Python os.pread Function

Last modified April 11, 2025

This comprehensive guide explores Python's os.pread function, which reads from a file descriptor at a specific offset. We'll cover file descriptors, offset handling, and practical low-level file I/O examples.

Basic Definitions

The os.pread function reads data from a file descriptor at a specified offset without changing the file position. It's thread-safe and useful for random access file operations.

Key parameters: fd (file descriptor), n (number of bytes to read), offset (position to read from). Returns bytes read as a bytes object.

Basic File Reading

This example demonstrates the simplest use of os.pread to read from a file at a specific offset. We first open a file to get its descriptor.

basic_read.py

import os

# Create a test file
with open("data.txt", "w") as f:
    f.write("Hello World! This is a test file.")

# Open file and get descriptor
fd = os.open("data.txt", os.O_RDONLY)

# Read 5 bytes from offset 6
data = os.pread(fd, 5, 6)
print(f"Read data: {data.decode()}")  # Output: World

os.close(fd)

The code creates a test file, opens it to get a file descriptor, then uses os.pread to read "World" from offset 6. The file position isn't affected by this operation.

Note we use os.open for low-level file descriptor access and must manually close it with os.close.

Reading Large Files in Chunks

os.pread is ideal for reading large files in chunks at specific offsets. This example shows how to process a file in fixed-size blocks.

chunked_read.py

import os

# Create a large test file (1MB)
with open("large.bin", "wb") as f:
    f.write(os.urandom(1024 * 1024))

fd = os.open("large.bin", os.O_RDONLY)
chunk_size = 4096  # 4KB chunks
offset = 0

while True:
    data = os.pread(fd, chunk_size, offset)
    if not data:
        break  # End of file
    
    print(f"Read {len(data)} bytes from offset {offset}")
    # Process chunk here
    offset += len(data)

os.close(fd)

This creates a 1MB random binary file, then reads it in 4KB chunks using os.pread. The offset is manually advanced after each read.

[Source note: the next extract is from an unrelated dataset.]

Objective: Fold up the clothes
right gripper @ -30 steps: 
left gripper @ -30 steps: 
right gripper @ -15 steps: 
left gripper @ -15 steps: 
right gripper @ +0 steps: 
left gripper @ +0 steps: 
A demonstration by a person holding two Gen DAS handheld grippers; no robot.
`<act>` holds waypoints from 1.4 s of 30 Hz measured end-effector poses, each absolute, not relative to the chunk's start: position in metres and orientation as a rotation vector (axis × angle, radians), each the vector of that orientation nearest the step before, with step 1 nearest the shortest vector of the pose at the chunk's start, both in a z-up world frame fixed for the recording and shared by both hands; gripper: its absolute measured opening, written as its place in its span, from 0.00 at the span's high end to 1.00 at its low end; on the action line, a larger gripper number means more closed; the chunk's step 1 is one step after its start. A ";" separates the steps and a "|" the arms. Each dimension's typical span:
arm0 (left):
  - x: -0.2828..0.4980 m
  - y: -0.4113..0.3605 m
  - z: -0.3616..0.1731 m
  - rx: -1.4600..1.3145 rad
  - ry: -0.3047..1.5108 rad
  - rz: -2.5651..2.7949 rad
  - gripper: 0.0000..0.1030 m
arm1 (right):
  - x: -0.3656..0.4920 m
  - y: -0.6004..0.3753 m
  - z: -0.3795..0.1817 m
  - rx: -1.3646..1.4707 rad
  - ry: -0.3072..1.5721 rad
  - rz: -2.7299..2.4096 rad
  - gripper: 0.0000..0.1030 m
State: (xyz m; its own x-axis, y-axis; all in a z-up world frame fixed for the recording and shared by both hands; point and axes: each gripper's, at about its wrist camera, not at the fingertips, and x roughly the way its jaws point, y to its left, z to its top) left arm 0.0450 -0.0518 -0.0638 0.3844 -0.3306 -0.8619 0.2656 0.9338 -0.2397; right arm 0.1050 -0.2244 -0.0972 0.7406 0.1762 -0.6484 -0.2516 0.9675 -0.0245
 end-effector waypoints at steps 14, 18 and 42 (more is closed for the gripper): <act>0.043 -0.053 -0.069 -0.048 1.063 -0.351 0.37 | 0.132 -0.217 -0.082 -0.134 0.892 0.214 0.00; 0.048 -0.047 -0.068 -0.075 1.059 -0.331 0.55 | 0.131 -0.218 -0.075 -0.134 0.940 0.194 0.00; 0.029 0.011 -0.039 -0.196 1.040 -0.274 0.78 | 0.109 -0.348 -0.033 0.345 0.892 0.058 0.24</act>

The loop continues until os.pread returns an empty bytes object, indicating end of file. Each read operation is independent and thread-safe.

Thread-Safe Parallel Reading

os.pread is thread-safe as it doesn't modify the file position. This example demonstrates parallel reading from multiple threads.

threaded_read.py

import os
import threading

def read_chunk(fd, offset, size):
    data = os.pread(fd, size, offset)
    print(f"Thread {threading.get_ident()}: Read {len(data)} bytes from {offset}")

# Create test file
with open("parallel.txt", "w") as f:
    f.write("ABCDEFGHIJKLMNOPQRSTUVWXYZ")

fd = os.open("parallel.txt", os.O_RDONLY)

# Create threads to read different sections
threads = []
for i in range(0, 26, 5):
    t = threading.Thread(target=read_chunk, args=(fd, i, 5))
    threads.append(t)
    t.start()

for t in threads:
    t.join()

os.close(fd)

This creates multiple threads that read different 5-byte chunks from the file simultaneously. Each thread specifies its own offset without interfering with others.

The thread-safety comes from os.pread not using or modifying the shared file position that traditional read operations would use.

Reading from Specific File Positions

This example shows how to use os.pread to read from calculated positions in a structured binary file, similar to a database record access.

structured_read.py

import os
import struct

# Create structured binary file
records = [
    struct.pack("i10s", 1, b"Alice"),
    struct.pack("i10s", 2, b"Bob"),
    struct.pack("i10s", 3, b"Charlie")
]
with open("records.bin", "wb") as f:
    f.write(b"".join(records))

fd = os.open("records.bin", os.O_RDONLY)
record_size = struct.calcsize("i10s")

# Read second record
data = os.pread(fd, record_size, record_size)
id, name = struct.unpack("i10s", data)
print(f"Record 2: ID={id}, Name={name.decode().strip()}")

os.close(fd)

We create a binary file with fixed-size records, then use os.pread to directly access the second record by calculating its offset.

The record size is calculated using struct.calcsize, allowing precise positioning in the file without maintaining a file position pointer.

Handling Partial Reads

os.pread may return fewer bytes than requested. This example demonstrates proper handling of partial reads and end-of-file conditions.

partial_read.py

import os

# Create small test file
with open("small.txt", "w") as f:
    f.write("Short")

fd = os.open("small.txt", os.O_RDONLY)

# Attempt to read more bytes than available
data = os.pread(fd, 100, 0)
print(f"Read {len(data)} bytes: {data.decode()}")  # Output: 5 bytes

# Read beyond EOF
data = os.pread(fd, 10, 10)
print(f"Read {len(data)} bytes from offset 10")  # Output: 0 bytes

os.close(fd)

The first read attempts to get 100 bytes but only receives 5 (the file size). The second read starts beyond EOF and returns an empty bytes object.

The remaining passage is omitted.